- [PROBLEM REQUIREMENTS]
Return each record verbatim, images excluded.

========================================

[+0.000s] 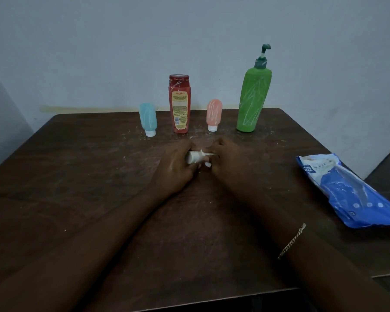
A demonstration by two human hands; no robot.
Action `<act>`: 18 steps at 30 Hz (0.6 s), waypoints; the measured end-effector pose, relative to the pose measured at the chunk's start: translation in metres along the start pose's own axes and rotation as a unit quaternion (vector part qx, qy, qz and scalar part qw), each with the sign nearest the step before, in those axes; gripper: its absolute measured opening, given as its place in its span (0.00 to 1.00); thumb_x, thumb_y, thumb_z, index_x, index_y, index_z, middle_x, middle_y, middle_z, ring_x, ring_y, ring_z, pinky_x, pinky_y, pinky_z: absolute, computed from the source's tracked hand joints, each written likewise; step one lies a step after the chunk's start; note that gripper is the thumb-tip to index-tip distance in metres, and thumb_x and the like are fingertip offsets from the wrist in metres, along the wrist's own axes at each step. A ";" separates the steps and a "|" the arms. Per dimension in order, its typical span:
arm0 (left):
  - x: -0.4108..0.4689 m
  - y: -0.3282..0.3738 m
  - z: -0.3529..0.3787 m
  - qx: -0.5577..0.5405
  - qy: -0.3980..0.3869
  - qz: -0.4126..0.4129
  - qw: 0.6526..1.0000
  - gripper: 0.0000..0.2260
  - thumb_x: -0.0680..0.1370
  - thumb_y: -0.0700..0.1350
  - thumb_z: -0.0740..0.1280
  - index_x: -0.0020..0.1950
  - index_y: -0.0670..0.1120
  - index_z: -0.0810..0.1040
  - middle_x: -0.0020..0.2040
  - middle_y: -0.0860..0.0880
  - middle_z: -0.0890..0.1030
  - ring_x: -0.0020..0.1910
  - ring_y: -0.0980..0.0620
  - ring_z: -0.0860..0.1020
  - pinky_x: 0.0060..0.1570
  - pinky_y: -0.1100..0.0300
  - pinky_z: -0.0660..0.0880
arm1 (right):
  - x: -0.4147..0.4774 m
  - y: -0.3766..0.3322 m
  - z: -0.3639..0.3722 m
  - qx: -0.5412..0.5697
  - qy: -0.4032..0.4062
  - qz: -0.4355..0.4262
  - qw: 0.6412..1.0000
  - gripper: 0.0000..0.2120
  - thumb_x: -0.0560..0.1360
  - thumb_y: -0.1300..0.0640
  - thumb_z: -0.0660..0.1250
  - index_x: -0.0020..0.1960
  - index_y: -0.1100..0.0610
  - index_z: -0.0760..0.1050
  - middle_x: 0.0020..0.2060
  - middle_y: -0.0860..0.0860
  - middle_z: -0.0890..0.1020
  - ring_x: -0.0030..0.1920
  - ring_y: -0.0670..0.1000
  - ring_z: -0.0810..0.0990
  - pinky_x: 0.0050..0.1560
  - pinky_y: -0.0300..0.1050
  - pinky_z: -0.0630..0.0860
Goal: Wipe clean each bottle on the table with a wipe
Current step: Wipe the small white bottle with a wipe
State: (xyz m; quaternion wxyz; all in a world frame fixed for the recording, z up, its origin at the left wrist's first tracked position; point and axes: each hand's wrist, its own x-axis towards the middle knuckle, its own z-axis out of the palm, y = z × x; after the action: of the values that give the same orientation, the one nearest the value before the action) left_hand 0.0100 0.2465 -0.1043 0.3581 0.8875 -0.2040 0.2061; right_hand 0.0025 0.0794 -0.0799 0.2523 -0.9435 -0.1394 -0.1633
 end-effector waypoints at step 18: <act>0.003 0.002 -0.005 -0.009 0.024 0.010 1.000 0.10 0.73 0.44 0.76 0.53 0.48 0.82 0.44 0.56 0.80 0.46 0.61 0.77 0.42 0.70 0.73 | 0.006 0.015 -0.009 0.035 0.041 0.004 0.999 0.14 0.71 0.58 0.73 0.57 0.53 0.83 0.47 0.49 0.81 0.47 0.48 0.77 0.45 0.36 0.64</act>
State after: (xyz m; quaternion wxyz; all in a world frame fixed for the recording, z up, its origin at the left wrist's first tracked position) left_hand 0.0101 0.2487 -0.0985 0.3689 0.8768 -0.2062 0.2293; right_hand 0.0110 0.0636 -0.0764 0.2917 -0.9271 -0.1305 -0.1959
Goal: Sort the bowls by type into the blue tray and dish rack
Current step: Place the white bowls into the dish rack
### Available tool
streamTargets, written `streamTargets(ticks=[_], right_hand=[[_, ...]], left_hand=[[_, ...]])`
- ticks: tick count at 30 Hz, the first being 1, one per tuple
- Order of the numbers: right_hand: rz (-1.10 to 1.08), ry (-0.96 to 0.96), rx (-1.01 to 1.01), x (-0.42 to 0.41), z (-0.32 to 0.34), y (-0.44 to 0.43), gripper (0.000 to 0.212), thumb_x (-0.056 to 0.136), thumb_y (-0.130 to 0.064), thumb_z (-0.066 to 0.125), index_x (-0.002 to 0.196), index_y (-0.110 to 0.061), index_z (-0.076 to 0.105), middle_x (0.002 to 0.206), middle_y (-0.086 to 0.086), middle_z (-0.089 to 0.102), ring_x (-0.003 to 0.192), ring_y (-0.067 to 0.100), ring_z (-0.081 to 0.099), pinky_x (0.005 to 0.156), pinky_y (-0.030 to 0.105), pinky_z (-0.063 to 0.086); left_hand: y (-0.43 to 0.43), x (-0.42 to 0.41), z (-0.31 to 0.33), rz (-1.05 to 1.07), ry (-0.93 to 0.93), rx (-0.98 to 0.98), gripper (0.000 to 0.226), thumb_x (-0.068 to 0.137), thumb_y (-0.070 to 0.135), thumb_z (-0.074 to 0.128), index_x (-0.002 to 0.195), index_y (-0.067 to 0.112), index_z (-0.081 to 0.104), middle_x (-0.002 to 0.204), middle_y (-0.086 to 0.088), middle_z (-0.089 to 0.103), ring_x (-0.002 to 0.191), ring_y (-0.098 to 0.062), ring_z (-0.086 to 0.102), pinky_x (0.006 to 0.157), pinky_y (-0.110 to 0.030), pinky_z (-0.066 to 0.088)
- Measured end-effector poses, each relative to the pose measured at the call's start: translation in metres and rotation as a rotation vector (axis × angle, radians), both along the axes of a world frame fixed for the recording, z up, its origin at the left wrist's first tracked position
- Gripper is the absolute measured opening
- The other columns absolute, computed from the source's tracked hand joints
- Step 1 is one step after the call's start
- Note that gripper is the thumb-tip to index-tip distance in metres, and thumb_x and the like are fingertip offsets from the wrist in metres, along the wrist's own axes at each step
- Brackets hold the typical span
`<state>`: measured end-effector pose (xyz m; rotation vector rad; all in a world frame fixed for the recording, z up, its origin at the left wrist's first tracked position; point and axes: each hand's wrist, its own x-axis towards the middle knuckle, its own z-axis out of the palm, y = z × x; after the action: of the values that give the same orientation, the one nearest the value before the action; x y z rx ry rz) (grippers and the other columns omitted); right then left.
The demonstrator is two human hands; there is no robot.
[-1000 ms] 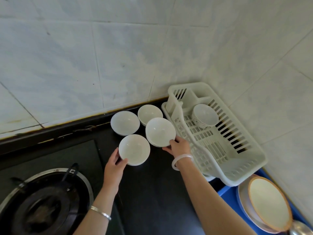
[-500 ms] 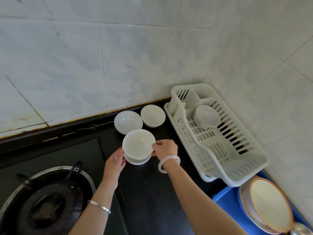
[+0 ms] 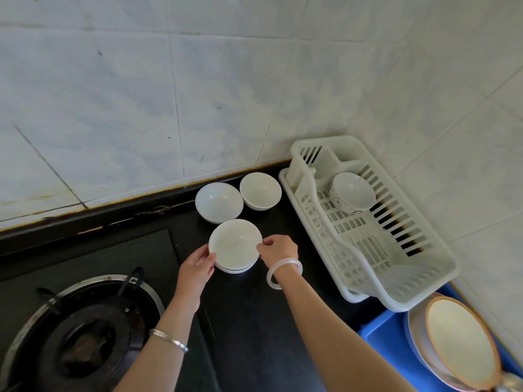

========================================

- [OUTPUT BELOW]
[+0.000s] 
A demonstration by two human hands; no robot.
Action `<act>`: 18 steps at 30 Hz (0.6 s), waypoints; the measured end-effector pose, relative to the pose measured at the chunk's start: translation in metres along the start pose's own axes and rotation as a unit quaternion (vector part qx, qy, qz and scalar part qw), each with the sign nearest the step before, in those axes; gripper: its absolute measured opening, given as its place in its span (0.00 to 1.00); thumb_x, thumb_y, thumb_z, index_x, index_y, index_z, middle_x, middle_y, middle_z, ring_x, ring_y, ring_z, pinky_x, pinky_y, pinky_z: absolute, computed from the source's tracked hand joints, each written likewise; step one lies a step after the chunk's start; note that gripper is the thumb-tip to index-tip distance in metres, and thumb_x and the like are fingertip offsets from the wrist in metres, along the wrist's own axes at each step. A ";" separates the steps and a "|" the arms. Per dimension in order, its typical span:
arm0 (left):
  - x: -0.4108..0.4689 m
  - y: -0.3282..0.3738 m
  - z: -0.3529..0.3787 m
  - qx: -0.5577..0.5405
  - qy: -0.3980..0.3869
  - qz: -0.4126..0.4129
  - qw: 0.6526..1.0000
  - gripper: 0.0000..0.2260
  - thumb_x: -0.0680..0.1370
  - thumb_y: -0.0700..0.1350
  - thumb_z: -0.0740..0.1280
  - index_x: -0.0020..0.1950
  - index_y: -0.0670..0.1120
  - index_z: -0.0810..0.1040
  - middle_x: -0.0020..0.2040
  - middle_y: -0.0860..0.0880
  - middle_z: -0.0890..0.1030
  - ring_x: -0.0020..0.1910
  - ring_y: -0.0980..0.0620
  - ring_z: -0.0860..0.1020
  - pinky_x: 0.0060..0.1570
  - pinky_y: -0.1100..0.0300
  - pinky_z: -0.0660..0.0880
arm1 (right):
  - x: -0.4147..0.4774 m
  - y: -0.3766..0.3322 m
  - z: -0.3639..0.3722 m
  - qx: -0.5412..0.5697
  - qy: -0.4032..0.4062
  - qz: -0.4355..0.4262
  - qw: 0.6412..1.0000
  - gripper: 0.0000..0.2120
  - thumb_x: -0.0560..0.1360
  - thumb_y: -0.1300..0.0640
  - thumb_z: -0.0660..0.1250
  - index_x: -0.0020..0.1960
  - index_y: -0.1100..0.0610
  - index_z: -0.0760..0.1050
  - middle_x: 0.0020..0.2060
  - middle_y: -0.0860..0.0860
  - middle_z: -0.0890..0.1020
  - ring_x: -0.0030..0.1920
  - ring_y: -0.0670..0.1000
  - ring_z: -0.0810..0.0990
  - pinky_x: 0.0050..0.1560
  - pinky_y: -0.0300..0.1050
  - pinky_z: -0.0630..0.0860
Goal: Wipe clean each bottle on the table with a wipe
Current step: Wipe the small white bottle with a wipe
State: (xyz m; quaternion wxyz; all in a world frame fixed for the recording, z up, its origin at the left wrist's first tracked position; point and axes: each hand's wrist, its own x-axis towards the middle knuckle, its own z-axis out of the palm, y = z × x; after the action: of the values that give the same orientation, the one nearest the value before the action) left_hand 0.0100 0.2465 -0.1043 0.3581 0.8875 -0.2040 0.2061; right_hand 0.0025 0.0794 -0.0799 0.2523 -0.9435 -0.1394 -0.1633
 end-effector waypoints at step 18: <act>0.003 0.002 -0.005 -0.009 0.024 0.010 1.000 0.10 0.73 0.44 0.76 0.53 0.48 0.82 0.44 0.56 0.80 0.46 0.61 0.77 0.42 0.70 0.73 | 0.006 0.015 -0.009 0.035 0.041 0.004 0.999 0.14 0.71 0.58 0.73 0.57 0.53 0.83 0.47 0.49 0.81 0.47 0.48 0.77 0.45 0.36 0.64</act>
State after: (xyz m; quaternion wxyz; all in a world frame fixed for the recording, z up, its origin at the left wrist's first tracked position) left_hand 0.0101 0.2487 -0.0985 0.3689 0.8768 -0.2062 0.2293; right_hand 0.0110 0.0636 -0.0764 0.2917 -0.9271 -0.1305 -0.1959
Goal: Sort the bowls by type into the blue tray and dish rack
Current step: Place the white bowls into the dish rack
### Available tool
streamTargets, written `streamTargets(ticks=[_], right_hand=[[_, ...]], left_hand=[[_, ...]])`
- ticks: tick count at 30 Hz, the first being 1, one per tuple
- Order of the numbers: right_hand: rz (-1.10 to 1.08), ry (-0.96 to 0.96), rx (-1.01 to 1.01), x (-0.42 to 0.41), z (-0.32 to 0.34), y (-0.44 to 0.43), gripper (0.000 to 0.212), thumb_x (-0.056 to 0.136), thumb_y (-0.130 to 0.064), thumb_z (-0.066 to 0.125), index_x (-0.002 to 0.196), index_y (-0.110 to 0.061), index_z (-0.076 to 0.105), middle_x (0.002 to 0.206), middle_y (-0.086 to 0.086), middle_z (-0.089 to 0.102), ring_x (-0.003 to 0.192), ring_y (-0.067 to 0.100), ring_z (-0.081 to 0.099), pinky_x (0.005 to 0.156), pinky_y (-0.030 to 0.105), pinky_z (-0.063 to 0.086); left_hand: y (-0.43 to 0.43), x (-0.42 to 0.41), z (-0.31 to 0.33), rz (-1.05 to 1.07), ry (-0.93 to 0.93), rx (-0.98 to 0.98), gripper (0.000 to 0.226), thumb_x (-0.068 to 0.137), thumb_y (-0.070 to 0.135), thumb_z (-0.074 to 0.128), index_x (-0.002 to 0.195), index_y (-0.067 to 0.112), index_z (-0.081 to 0.104), middle_x (-0.002 to 0.204), middle_y (-0.086 to 0.088), middle_z (-0.089 to 0.103), ring_x (-0.002 to 0.191), ring_y (-0.098 to 0.062), ring_z (-0.086 to 0.102), pinky_x (0.006 to 0.157), pinky_y (-0.110 to 0.030), pinky_z (-0.066 to 0.088)
- Measured end-effector poses, each relative to the pose measured at the call's start: translation in metres and rotation as a rotation vector (axis × angle, radians), both along the axes of a world frame fixed for the recording, z up, its origin at the left wrist's first tracked position
- Gripper is the absolute measured opening
- The other columns absolute, computed from the source's tracked hand joints
- Step 1 is one step after the call's start
- Note that gripper is the thumb-tip to index-tip distance in metres, and thumb_x and the like are fingertip offsets from the wrist in metres, along the wrist's own axes at each step
- Brackets hold the typical span
`<state>`: measured end-effector pose (xyz m; rotation vector rad; all in a world frame fixed for the recording, z up, its origin at the left wrist's first tracked position; point and axes: each hand's wrist, its own x-axis towards the middle knuckle, its own z-axis out of the palm, y = z × x; after the action: of the values that give the same orientation, the one nearest the value before the action; x y z rx ry rz) (grippers and the other columns omitted); right then left.
The demonstrator is two human hands; there is no robot.
[-1000 ms] 
[-500 ms] 
[+0 ms] 

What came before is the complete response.